> [Task goal] The data must be given again exactly as written, with all images omitted.

> [Listed records]

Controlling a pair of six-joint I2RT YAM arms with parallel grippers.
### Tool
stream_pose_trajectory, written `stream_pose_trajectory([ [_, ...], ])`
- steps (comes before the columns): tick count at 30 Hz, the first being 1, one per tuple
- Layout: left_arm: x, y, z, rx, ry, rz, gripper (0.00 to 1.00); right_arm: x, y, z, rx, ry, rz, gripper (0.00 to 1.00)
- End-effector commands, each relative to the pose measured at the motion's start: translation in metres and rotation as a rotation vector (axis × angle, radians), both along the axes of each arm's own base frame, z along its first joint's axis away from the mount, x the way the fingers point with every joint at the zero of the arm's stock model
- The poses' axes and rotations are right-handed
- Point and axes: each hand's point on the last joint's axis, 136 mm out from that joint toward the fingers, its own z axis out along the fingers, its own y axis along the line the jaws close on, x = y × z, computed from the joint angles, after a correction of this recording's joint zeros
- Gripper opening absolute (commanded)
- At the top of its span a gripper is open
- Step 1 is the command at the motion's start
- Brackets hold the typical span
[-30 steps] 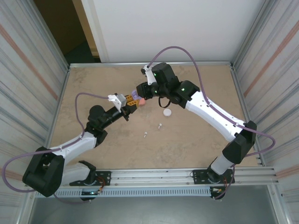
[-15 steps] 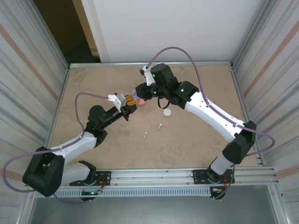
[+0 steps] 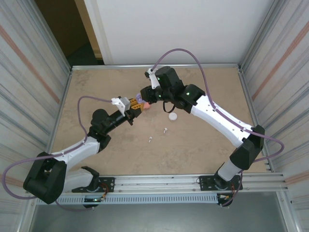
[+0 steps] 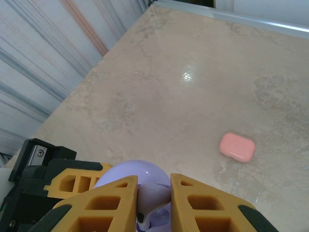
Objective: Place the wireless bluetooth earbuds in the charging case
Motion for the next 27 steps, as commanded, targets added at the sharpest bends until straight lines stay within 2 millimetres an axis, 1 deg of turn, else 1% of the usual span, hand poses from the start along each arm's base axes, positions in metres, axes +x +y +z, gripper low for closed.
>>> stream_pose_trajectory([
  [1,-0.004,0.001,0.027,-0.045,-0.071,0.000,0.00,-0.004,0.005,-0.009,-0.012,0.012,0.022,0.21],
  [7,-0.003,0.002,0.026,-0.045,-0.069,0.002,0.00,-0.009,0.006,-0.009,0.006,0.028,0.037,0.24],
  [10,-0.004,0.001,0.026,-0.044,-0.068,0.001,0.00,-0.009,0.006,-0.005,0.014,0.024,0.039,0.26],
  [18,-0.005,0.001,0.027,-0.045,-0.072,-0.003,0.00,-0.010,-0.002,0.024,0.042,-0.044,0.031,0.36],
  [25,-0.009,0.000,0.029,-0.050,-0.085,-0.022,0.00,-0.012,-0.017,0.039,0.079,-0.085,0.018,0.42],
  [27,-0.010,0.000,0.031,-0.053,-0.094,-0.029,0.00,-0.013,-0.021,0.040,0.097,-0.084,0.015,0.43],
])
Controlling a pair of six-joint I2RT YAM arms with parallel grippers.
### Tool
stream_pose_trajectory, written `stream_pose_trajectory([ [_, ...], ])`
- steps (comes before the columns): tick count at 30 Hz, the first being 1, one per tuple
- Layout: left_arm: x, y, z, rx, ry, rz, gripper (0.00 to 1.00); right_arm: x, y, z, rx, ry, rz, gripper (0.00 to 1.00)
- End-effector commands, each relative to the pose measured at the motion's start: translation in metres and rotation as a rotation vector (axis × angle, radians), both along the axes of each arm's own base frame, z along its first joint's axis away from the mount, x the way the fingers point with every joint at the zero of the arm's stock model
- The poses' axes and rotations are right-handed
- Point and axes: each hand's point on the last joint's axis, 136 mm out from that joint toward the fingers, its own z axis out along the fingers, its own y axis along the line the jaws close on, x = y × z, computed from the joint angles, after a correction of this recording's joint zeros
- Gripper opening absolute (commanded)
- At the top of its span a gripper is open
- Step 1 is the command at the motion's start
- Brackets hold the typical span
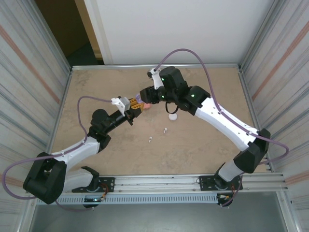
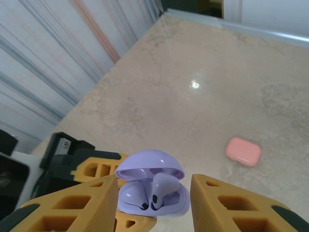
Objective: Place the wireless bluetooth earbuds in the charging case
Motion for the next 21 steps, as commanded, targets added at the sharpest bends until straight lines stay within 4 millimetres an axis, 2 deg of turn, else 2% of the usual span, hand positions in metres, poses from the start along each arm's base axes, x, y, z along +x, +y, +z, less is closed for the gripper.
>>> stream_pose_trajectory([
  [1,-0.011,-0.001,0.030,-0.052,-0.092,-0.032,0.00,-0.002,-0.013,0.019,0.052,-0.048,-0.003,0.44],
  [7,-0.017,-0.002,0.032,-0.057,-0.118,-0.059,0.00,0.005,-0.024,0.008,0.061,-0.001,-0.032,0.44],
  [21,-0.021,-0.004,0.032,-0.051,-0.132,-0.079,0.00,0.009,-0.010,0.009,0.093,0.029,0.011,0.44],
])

> [Your solution]
Controlling a pair of six-joint I2RT YAM arms with parallel grippers.
### Tool
stream_pose_trajectory, written `stream_pose_trajectory([ [_, ...], ])`
- steps (comes before the columns): tick count at 30 Hz, the first being 1, one per tuple
- Layout: left_arm: x, y, z, rx, ry, rz, gripper (0.00 to 1.00); right_arm: x, y, z, rx, ry, rz, gripper (0.00 to 1.00)
- End-effector commands, each relative to the pose measured at the motion's start: translation in metres and rotation as a rotation vector (axis × angle, radians), both along the axes of each arm's own base frame, z along its first joint's axis away from the mount, x the way the fingers point with every joint at the zero of the arm's stock model
- The poses' axes and rotations are right-handed
- Point and axes: each hand's point on the last joint's axis, 136 mm out from that joint toward the fingers, its own z axis out along the fingers, its own y axis along the line the jaws close on, x = y × z, computed from the joint angles, after a correction of this recording's joint zeros
- Gripper opening absolute (commanded)
- At the top of its span a gripper is open
- Step 1 is the command at the motion's start
- Brackets hold the typical span
[-30 steps] 
[-15 steps] 
[+0 steps] 
[+0 steps] 
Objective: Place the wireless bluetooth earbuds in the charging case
Motion for the next 27 steps, as commanded, targets added at the sharpest bends until straight lines stay within 2 millimetres an axis, 1 deg of turn, else 1% of the usual span, hand poses from the start along each arm's base axes, positions in metres, axes +x +y +z, gripper low for closed.
>>> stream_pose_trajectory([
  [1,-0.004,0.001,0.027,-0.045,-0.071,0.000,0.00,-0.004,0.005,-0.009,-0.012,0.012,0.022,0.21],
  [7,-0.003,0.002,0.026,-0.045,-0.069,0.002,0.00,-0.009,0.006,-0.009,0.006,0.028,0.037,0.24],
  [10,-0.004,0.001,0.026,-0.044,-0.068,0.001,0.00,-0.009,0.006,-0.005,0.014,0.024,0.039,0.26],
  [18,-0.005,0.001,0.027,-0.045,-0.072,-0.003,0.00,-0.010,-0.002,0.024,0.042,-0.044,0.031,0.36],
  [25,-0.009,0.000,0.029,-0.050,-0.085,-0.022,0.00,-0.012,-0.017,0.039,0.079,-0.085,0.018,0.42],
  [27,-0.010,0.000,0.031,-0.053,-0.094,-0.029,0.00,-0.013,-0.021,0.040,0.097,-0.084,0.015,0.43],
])
Controlling a pair of six-joint I2RT YAM arms with parallel grippers.
### Tool
stream_pose_trajectory, written `stream_pose_trajectory([ [_, ...], ])`
- steps (comes before the columns): tick count at 30 Hz, the first being 1, one per tuple
- Layout: left_arm: x, y, z, rx, ry, rz, gripper (0.00 to 1.00); right_arm: x, y, z, rx, ry, rz, gripper (0.00 to 1.00)
- End-effector commands, each relative to the pose measured at the motion's start: translation in metres and rotation as a rotation vector (axis × angle, radians), both along the axes of each arm's own base frame, z along its first joint's axis away from the mount, x the way the fingers point with every joint at the zero of the arm's stock model
- The poses' axes and rotations are right-handed
- Point and axes: each hand's point on the last joint's axis, 136 mm out from that joint toward the fingers, its own z axis out along the fingers, its own y axis along the line the jaws close on, x = y × z, computed from the joint angles, after a correction of this recording's joint zeros
- Gripper opening absolute (commanded)
- At the top of its span a gripper is open
- Step 1 is the command at the motion's start
- Brackets hold the typical span
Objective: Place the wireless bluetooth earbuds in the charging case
Motion for the next 21 steps, as commanded, targets added at the sharpest bends until straight lines stay within 4 millimetres an axis, 2 deg of turn, else 2% of the usual span, hand positions in metres, poses from the start along each arm's base axes, x, y, z along +x, +y, +z, less is closed for the gripper.
>>> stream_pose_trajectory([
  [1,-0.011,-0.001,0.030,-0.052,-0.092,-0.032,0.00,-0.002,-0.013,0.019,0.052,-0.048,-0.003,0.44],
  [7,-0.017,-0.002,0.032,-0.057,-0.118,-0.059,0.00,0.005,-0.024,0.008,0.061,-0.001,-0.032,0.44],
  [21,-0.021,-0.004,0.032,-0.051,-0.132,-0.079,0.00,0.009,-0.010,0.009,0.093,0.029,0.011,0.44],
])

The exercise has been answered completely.